▸ **Your instructions**
Set down the listing below verbatim, but only from its first line through the line containing "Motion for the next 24".

--- Information supplied ---

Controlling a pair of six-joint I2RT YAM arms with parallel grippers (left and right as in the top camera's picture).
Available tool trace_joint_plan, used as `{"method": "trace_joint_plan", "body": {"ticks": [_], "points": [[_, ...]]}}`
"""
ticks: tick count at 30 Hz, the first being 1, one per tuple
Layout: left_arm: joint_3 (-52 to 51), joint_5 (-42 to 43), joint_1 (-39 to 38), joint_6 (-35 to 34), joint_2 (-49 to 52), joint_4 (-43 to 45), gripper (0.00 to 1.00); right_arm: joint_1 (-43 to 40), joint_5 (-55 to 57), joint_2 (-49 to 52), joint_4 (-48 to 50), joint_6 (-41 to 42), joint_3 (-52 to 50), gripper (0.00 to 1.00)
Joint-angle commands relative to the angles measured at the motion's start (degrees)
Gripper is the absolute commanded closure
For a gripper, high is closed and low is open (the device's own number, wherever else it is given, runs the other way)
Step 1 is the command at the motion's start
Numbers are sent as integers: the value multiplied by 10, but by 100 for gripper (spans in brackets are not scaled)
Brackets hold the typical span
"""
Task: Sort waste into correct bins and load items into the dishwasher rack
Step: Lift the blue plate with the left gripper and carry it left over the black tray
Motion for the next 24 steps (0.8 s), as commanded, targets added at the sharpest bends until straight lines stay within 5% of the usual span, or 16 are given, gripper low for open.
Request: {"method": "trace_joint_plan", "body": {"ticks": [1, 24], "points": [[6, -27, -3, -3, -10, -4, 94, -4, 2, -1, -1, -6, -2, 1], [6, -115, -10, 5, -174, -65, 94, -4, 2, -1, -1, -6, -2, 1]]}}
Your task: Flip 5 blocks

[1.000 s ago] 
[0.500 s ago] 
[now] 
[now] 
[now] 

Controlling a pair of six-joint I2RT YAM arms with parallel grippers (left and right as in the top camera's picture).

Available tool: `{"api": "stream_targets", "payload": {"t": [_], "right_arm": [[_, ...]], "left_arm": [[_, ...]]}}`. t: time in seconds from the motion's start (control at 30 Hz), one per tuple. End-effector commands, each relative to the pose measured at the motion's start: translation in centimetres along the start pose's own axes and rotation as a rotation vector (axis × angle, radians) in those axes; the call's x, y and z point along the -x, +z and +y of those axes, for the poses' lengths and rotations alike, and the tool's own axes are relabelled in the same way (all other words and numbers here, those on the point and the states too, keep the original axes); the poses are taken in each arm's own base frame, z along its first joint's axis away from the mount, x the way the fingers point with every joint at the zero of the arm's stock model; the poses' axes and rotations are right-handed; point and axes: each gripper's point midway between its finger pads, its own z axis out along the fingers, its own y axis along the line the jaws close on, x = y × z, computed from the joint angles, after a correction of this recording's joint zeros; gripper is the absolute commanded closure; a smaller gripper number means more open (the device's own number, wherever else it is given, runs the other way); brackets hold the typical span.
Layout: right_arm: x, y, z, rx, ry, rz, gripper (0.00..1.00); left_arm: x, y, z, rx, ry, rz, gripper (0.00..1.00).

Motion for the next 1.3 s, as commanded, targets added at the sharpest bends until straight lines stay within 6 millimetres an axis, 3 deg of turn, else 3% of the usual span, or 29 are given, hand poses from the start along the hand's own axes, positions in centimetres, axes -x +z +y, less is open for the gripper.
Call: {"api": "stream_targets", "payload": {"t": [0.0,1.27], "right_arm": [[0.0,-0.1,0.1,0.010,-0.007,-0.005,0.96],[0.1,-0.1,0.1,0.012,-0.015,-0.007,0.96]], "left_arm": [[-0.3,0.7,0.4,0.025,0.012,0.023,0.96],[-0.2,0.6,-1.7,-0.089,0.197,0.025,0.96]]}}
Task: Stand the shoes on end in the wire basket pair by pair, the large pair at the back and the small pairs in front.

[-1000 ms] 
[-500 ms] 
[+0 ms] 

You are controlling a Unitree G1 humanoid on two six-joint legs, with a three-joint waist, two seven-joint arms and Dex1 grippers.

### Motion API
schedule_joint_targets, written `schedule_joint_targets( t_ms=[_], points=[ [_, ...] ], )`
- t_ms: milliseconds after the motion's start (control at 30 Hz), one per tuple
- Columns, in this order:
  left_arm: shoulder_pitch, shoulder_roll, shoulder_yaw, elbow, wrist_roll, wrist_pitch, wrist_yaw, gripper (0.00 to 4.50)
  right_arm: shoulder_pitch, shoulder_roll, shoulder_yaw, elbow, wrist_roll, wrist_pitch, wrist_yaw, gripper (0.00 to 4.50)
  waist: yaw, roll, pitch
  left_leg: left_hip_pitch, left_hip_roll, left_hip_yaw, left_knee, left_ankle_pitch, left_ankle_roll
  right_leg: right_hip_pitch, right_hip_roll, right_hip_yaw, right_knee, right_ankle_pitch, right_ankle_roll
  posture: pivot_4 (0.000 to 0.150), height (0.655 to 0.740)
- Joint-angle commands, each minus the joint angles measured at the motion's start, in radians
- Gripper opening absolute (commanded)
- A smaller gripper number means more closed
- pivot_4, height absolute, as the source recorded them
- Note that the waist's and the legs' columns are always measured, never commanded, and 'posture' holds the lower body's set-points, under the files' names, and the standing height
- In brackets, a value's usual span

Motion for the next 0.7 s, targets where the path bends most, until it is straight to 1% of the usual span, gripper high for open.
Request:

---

▸ **Answer box**
Controlling a pair of six-joint I2RT YAM arms with parallel grippers (left and right as in the top camera's picture).
Available tool trace_joint_plan, used as `{"method": "trace_joint_plan", "body": {"ticks": [_], "points": [[_, ...]]}}`
"""
ticks: tick count at 30 Hz, the first being 1, one per tuple
Layout: left_arm: joint_3 (-52 to 51), joint_5 (-42 to 43), joint_1 (-39 to 38), joint_6 (-35 to 34), joint_2 (-49 to 52), joint_4 (-43 to 45), gripper (0.00 to 1.00); right_arm: joint_1 (-43 to 40), joint_5 (-55 to 57), joint_2 (-49 to 52), joint_4 (-48 to 50), joint_6 (-41 to 42), joint_3 (-52 to 50), gripper (0.00 to 1.00)
Joint-angle commands relative to the angles measured at the motion's start (degrees)
Gripper is the absolute commanded closure
For a gripper, high is closed and low is open (the device's own number, wherever else it is given, runs the other way)
Step 1 is the command at the motion's start
Numbers are sent as integers: the value multiplied by 10, but by 100 for gripper (spans in brackets are not scaled)
Brackets hold the typical span
"""
Task: Sort waste into correct bins and load items into the dishwasher rack
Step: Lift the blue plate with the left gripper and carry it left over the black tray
Motion for the next 24 steps (0.8 s), as commanded, targets added at the sharpest bends until straight lines stay within 5% of the usual span, or 16 are given, gripper low for open.

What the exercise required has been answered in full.